The notion of getting back into the dating scene is often unnerving to some single mothers that desire to find love again. Having been through a failed relationship and with the frustration that came with it many experience uncertainty when it comes to starting a new relationship all over again. Getting on with your love life as a single mother requires a different approach as opposed to when you were not a parent.

Various crucial aspects call for your close attention that we will discuss below if you want to get anywhere with your new catch.

Prioritize your life and don’t rule out flexibility

For you to move on with your love life then you need to face the fact that this is going to be a new chapter in your life and embrace it. The fact that you are now a parent does not rule out the possibility of finding a long-term love partner. You are justified to have the affection of someone else aside from your kids thus nothing should hold you back as you are free. This requires you to balance your affection between the children and your partner and be flexible to the expected changes in your lifestyle.
You must first appreciate yourself for who you are before venturing to find love elsewhere. Your outlook towards life is determined by the fact that you are a parent who has suffered a previous relationship and is faced with nurturing. With this in mind, you will realize the values that you hold close and base the new relationship on them. The decision on future love relationships may also be based on how you were brought up, your spirituality, and your life experiences.

Plan a date to let the kids get to know your new friend

It is however prudent to realize that the priority in whatever you are getting into is your life and that of your children. You deserve to be happy and to be loved but this should not interfere with your children’s welfare. Although the affair will be between two adults, your children are going to be part of your new relationship too. It is wise to tell your partner that you have kids as soon as possible and also be honest with your kids if the question arises.
The person you are going to date must value this fact and be able to accommodate your children in his heart. When the time is right and depending on their age, you are obligated to let your children know that you are seeing someone special. The way you introduce your partner to the kids has an impact on how they will perceive him from the initial impression. This requires you to plan for the occasion and be sure that this is the person you have settled for before divulging the breaking news.

Let your partner help you and give you emotional support

The person that you settle on is supposed to recognize that you have a past that he should be comfortable with. The point at which you allow him to be a part of your life is supposed to provide you with the much-needed love and support. You may have undergone a divorce or a failed relationship thus he is supposed to uplift you emotionally and in any other way possible. The person you are with now must realize that you are dealing with emotional wounds that require time to get over with and should be patient and help you work things out. The man you choose as your soul mate should bring out the best in you.
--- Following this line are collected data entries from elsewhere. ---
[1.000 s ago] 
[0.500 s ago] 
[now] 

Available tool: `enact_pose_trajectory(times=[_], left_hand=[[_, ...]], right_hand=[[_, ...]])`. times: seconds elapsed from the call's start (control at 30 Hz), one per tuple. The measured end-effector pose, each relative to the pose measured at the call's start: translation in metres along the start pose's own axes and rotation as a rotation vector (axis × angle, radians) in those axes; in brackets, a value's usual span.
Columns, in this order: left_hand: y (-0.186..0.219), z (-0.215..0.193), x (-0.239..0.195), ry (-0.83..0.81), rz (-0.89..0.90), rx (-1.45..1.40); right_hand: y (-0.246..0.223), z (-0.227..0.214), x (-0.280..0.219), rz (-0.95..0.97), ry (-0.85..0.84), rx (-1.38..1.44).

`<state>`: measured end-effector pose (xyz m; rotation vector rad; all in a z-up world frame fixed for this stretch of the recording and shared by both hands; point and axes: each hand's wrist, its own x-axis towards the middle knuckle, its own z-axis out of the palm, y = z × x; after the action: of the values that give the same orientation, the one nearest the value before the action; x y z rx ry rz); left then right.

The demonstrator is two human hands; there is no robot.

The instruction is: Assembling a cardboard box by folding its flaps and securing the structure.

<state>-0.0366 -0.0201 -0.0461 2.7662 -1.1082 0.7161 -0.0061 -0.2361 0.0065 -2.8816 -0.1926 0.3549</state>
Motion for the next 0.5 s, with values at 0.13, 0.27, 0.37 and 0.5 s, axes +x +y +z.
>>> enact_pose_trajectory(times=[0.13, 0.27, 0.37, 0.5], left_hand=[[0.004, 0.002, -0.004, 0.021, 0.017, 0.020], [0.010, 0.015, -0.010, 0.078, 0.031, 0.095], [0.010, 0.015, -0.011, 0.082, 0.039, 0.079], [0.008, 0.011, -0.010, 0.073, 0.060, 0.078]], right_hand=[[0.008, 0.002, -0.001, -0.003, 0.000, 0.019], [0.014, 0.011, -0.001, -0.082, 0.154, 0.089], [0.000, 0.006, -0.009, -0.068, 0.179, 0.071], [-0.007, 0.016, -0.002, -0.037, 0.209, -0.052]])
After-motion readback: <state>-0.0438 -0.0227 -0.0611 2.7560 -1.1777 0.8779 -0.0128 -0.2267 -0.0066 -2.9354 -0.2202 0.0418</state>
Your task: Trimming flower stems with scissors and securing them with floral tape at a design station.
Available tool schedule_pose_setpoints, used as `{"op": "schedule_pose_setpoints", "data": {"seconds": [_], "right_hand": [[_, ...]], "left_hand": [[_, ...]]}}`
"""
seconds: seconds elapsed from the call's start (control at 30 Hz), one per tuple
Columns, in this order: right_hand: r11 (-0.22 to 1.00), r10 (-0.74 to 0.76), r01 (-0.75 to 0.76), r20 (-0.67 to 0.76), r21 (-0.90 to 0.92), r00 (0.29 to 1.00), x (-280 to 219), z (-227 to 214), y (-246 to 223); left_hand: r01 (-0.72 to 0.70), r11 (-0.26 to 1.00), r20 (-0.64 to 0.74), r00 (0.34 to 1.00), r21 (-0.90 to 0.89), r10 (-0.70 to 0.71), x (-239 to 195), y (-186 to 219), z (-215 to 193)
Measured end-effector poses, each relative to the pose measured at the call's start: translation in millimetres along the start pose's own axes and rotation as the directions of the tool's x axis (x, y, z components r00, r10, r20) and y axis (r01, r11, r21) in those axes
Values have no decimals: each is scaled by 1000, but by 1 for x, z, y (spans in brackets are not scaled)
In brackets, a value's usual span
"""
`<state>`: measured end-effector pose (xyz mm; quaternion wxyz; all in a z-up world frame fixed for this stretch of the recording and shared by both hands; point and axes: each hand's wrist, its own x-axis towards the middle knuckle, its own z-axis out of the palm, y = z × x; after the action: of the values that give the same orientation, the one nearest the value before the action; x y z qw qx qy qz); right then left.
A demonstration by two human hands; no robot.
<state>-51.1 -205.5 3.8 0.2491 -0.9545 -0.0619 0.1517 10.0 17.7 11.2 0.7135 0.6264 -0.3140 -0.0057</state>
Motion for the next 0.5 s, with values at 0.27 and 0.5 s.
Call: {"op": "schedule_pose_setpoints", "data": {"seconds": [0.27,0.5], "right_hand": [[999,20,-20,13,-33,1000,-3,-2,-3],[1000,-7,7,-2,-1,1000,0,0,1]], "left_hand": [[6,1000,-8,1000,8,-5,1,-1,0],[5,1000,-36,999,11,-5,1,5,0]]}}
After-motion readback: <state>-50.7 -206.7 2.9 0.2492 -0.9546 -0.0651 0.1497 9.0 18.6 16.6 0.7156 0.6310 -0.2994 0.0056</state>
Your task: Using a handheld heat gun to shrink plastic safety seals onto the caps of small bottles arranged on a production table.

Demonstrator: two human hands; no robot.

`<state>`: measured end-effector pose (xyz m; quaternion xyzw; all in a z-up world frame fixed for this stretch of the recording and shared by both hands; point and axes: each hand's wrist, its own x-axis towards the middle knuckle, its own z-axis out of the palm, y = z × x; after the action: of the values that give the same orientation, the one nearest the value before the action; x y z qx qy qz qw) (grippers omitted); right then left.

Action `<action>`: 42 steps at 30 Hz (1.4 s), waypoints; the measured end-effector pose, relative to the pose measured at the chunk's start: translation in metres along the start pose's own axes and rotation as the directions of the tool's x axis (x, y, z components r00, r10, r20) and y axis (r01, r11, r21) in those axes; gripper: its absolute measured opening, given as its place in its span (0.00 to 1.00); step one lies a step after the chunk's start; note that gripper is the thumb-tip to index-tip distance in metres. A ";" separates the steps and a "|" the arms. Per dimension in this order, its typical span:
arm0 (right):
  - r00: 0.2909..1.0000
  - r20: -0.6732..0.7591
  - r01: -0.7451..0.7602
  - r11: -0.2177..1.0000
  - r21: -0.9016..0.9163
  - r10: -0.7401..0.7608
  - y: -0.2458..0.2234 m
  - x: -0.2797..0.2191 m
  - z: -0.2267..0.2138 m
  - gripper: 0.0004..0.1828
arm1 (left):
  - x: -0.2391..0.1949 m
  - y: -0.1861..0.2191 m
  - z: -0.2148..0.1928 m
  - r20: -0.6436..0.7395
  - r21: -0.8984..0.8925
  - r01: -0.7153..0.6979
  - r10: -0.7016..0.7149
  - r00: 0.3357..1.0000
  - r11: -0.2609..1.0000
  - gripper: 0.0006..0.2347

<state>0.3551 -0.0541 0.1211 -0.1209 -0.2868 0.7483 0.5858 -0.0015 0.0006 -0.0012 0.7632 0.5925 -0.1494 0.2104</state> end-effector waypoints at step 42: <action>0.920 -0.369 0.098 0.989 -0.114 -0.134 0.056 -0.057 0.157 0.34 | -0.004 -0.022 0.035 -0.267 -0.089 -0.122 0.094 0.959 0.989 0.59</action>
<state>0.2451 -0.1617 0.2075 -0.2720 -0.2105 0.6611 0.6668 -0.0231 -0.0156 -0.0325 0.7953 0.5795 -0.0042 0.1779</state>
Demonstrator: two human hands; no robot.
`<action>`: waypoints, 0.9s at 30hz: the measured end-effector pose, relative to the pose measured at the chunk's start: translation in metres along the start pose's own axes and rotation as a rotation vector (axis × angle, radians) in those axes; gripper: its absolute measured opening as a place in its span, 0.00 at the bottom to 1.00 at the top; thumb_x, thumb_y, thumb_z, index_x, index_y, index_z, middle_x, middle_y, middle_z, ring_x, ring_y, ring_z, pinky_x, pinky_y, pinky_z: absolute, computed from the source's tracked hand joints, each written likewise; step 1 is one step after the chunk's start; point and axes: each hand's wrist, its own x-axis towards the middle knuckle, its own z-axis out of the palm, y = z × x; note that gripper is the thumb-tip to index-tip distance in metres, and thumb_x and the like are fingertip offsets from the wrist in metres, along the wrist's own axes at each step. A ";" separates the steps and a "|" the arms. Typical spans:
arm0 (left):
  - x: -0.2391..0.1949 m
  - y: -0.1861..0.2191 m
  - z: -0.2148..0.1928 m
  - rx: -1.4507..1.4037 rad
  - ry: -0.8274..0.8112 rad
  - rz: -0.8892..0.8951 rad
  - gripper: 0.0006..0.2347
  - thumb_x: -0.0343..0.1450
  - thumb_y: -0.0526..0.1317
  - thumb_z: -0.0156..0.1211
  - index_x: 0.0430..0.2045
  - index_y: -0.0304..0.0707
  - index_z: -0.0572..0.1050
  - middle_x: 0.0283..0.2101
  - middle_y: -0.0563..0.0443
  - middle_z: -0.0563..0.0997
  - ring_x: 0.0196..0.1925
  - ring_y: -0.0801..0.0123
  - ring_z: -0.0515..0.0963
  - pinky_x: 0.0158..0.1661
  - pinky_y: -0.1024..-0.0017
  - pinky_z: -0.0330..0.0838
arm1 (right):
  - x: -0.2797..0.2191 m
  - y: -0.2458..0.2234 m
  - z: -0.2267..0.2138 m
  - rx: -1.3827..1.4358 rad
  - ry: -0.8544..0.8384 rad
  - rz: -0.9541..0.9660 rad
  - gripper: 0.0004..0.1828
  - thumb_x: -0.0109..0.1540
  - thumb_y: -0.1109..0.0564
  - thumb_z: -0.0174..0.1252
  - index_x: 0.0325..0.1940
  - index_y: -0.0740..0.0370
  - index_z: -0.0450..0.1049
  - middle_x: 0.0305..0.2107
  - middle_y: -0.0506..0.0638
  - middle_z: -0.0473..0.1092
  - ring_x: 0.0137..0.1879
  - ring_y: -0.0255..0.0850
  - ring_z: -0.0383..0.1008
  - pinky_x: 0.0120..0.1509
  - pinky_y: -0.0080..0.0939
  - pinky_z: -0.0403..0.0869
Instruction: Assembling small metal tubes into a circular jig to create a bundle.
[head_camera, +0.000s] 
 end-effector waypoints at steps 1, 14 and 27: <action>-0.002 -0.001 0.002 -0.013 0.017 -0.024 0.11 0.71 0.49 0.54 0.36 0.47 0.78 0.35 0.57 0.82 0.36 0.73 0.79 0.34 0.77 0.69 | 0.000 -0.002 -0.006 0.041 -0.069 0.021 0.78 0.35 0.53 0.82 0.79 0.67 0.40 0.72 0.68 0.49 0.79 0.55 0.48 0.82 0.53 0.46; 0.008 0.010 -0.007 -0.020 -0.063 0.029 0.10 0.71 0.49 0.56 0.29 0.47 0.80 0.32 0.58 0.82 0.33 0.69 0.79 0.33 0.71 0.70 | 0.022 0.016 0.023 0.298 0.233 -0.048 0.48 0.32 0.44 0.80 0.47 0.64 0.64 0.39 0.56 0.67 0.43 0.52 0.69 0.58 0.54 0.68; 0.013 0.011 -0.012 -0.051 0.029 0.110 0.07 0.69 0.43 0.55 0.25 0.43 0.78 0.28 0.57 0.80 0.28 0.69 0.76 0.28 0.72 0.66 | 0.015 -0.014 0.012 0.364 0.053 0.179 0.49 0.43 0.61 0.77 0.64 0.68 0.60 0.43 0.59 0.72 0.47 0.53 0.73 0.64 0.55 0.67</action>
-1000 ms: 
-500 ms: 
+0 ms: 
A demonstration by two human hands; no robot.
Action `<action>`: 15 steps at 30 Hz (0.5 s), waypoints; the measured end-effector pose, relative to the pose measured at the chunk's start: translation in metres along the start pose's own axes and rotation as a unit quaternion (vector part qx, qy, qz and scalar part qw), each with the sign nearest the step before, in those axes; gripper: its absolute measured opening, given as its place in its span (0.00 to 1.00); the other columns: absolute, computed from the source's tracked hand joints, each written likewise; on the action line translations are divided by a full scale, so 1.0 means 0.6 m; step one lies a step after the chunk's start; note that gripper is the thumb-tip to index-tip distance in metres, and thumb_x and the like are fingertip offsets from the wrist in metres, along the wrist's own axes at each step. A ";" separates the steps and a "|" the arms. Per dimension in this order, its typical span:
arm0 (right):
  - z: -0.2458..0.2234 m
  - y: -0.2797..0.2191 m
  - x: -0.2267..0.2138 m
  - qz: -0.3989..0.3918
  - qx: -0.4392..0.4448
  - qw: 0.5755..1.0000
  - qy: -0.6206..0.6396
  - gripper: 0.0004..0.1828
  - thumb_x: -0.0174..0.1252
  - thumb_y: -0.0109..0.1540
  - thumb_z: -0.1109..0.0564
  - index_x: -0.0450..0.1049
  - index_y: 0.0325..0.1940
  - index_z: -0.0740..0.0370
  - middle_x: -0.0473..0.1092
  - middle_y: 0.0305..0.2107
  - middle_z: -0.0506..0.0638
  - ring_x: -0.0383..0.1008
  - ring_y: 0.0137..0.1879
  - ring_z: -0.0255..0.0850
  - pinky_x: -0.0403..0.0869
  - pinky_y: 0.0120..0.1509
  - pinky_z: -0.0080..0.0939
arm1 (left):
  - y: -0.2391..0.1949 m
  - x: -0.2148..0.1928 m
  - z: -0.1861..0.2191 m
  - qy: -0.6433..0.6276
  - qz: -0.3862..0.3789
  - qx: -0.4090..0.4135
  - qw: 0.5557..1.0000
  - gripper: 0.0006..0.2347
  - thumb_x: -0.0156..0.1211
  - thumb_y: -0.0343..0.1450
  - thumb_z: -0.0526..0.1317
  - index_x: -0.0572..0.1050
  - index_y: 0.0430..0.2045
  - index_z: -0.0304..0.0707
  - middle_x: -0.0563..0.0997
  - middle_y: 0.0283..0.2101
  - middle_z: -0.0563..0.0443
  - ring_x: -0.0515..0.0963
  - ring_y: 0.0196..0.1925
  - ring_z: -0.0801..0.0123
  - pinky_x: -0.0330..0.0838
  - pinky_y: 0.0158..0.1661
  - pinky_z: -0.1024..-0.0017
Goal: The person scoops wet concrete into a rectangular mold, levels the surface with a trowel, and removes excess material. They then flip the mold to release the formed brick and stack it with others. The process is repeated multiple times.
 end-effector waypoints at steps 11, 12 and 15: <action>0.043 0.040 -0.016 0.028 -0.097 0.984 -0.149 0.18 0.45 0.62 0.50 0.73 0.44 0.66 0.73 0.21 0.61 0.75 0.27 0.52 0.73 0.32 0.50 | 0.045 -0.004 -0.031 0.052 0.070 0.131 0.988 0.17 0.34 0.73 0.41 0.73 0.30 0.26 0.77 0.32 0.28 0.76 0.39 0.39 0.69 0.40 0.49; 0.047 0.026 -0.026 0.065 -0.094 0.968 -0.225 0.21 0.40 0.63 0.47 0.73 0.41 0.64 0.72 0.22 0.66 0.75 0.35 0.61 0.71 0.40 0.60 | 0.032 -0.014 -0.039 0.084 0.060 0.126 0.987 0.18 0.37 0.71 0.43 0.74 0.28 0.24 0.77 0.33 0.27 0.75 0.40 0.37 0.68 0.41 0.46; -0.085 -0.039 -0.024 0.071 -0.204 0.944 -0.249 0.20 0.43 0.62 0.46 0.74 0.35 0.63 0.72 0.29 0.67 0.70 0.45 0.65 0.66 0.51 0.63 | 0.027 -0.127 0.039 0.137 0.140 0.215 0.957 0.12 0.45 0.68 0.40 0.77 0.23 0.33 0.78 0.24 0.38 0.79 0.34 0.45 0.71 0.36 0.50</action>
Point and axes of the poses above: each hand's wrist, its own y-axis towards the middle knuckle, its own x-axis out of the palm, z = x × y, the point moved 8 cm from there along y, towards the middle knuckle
Don’t hide your sexuality and natural attractiveness

Becoming a mother does not deprive you of your luster, elegance, or sexuality at any point. Thus said you are supposed to set yourself free and face the new dating scene with confidence. Strive to empower yourself as this will bring happiness and alleviate all forms of judgment from people. Get rid of the guilty conscience and carry on with the responsibilities of a single mother with a positive outlook without letting your past weigh you down.
This kind of approach to your new life settings will naturally attract the attention of potential suitors. You may need to sign up for dating sites or join singles groups to improve the chances of finding a compatible partner. Decide to move on and carry yourself with grace and happiness will find you.

Dating and the associated possibility of rejection can harm even the strongest person and make her doubt herself. So before you post your profile on a dating site, like cupid.com, and start looking for your partner, make sure you are healed enough from your previous breakup.


About Roger Mackenzie

My name is Roger, I am a journalist with two years of experience. For my own development and professional growth, I also write informational articles on all sorts of topics, which mainly relate to lifestyle, relationships, family, and the like. I am persistent and purposeful, so I calmly take criticism and am always ready to make an effort to ensure that my work is appreciated.

To see more, view all posts by Roger Mackenzie here.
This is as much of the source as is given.